There are many reasons for puppy crate training regression, and it’s a common problem encountered by many pet parents. So, you’re not alone!

Read this dog crate training regression guide to find out why your dog or puppy has suddenly rejected his crate and learn some helpful solutions to this problem.

What Are The Signs Of Crate Training Regression?

Pug breed dog lying inside kennel crate

Crate training is generally beneficial for all dogs and their owners. However, setbacks during the crate training process are commonplace.

Crate training regression generally results when your dog loses confidence or feels uncomfortable in his crate. If you spot the signs of crate training regression developing, you can take action before using his crate becomes a problem for your pet.

Refusal To Enter The Crate On Command

Most pet parents train their dogs to enter the crate with a particular cue word or phrase. So, it’s pretty disheartening when your previously obedient pup suddenly begins ignoring that command. However, there’s usually a good reason for that apparent disobedience.

Start by ensuring that you are using the same cue word consistently. In addition, are you using the same word you used when you began crate training your dog and using treats as rewards?
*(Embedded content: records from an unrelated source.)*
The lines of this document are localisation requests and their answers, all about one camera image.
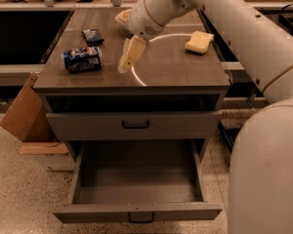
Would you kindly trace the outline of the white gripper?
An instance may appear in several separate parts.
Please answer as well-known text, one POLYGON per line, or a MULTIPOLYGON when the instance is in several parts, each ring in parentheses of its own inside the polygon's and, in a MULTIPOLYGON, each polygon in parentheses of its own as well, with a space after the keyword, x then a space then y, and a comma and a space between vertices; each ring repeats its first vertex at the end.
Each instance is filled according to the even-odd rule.
POLYGON ((128 30, 134 34, 131 39, 125 40, 123 55, 118 64, 118 71, 126 73, 142 56, 147 47, 146 40, 155 38, 162 32, 163 27, 148 14, 145 0, 139 0, 131 10, 117 14, 115 20, 122 25, 128 24, 128 30))

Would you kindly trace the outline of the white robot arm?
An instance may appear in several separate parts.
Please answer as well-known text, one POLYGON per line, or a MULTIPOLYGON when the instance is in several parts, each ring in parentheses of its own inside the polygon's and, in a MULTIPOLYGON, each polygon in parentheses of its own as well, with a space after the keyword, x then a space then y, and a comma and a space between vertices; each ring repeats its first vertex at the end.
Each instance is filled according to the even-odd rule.
POLYGON ((130 69, 172 19, 204 12, 269 101, 242 127, 230 157, 229 234, 293 234, 293 37, 243 0, 139 0, 117 15, 133 33, 130 69))
Remember that your dog is still learning; even a small variation in the cue word you use can be confusing. For example, if you started saying, “crate now,” and you changed that to “in your crate now,” that could be enough to confuse your pup so that he doesn’t understand what you want him to do.

Consistency is the key, no matter what you’re training your dog to do. If you start changing your commands, your dog will become confused, and you’ll get frustrated. However, if you keep your cue words, tone of voice, and physical indicators identical every time you use them, it’s possible there’s another reason for your dog’s crate training regression.

Your Dog Can’t Get Comfy In His Crate

Dog barking inside crate

Another sure sign of crate training regression is when your dog can’t settle and get comfortable in his crate. As responsible pet parents, you bought your dog a cozy bed, some interactive toys, and a water bottle for his crate, but he doesn’t seem able to get comfy.

Your dog might constantly fidget or refuse to lie down, even when cued, or you might notice your dog making little sounds that tell you he’s unhappy in his environment. All these are signs that your dog is unhappy in his crate and that crate training regression is likely.

Your Dog Cries and Whines For No Reason

Pet parents are accustomed to whining puppies, but if your dog has been happy and content in his crate but suddenly starts whinging whenever you close the crate door or move away from your pup, there’s clearly a problem.

However, although the whining is a clear indicator of a problem, that doesn’t tell you what the cause of your dog’s discomfort is.

What Causes Crate Training Regression?

There is a variety of reasons why your dog could start objecting to his crate training. In this part of our guide, we take a look at some of the most common causes of crate training regression in dogs and puppies.

A Traumatic Event Happened

Female Golden Retriever Lies in Her Dog Crate

If your dog suffers from crate training regression, a traumatic event or another underlying issue in or around his crate could be responsible for a major setback in the learning process.

Like people, dogs can associate frightening or painful events with places or people, and that can cause problems during the crate training process. Throughout the crate training process, use sympathy and positive reinforcement training methods. Never try to force your dog into his crate or punish him for not obeying you. That’s a surefire way of triggering crate training regression since your dog will immediately associate his crate with pain or fear.

Remember that even a fully crate-trained dog will start to show signs of crate rejection if they associate its crate with negative experiences.

Your Dog Is Testing Boundaries

Of course, your furry friend may be testing the water to see just how far he can push you. In many cases, crate training regression is the dog’s way of trying to get your attention. That’s especially true of puppies who think their needs are far more important than the work you’re doing or the meal you’re busy preparing for your family!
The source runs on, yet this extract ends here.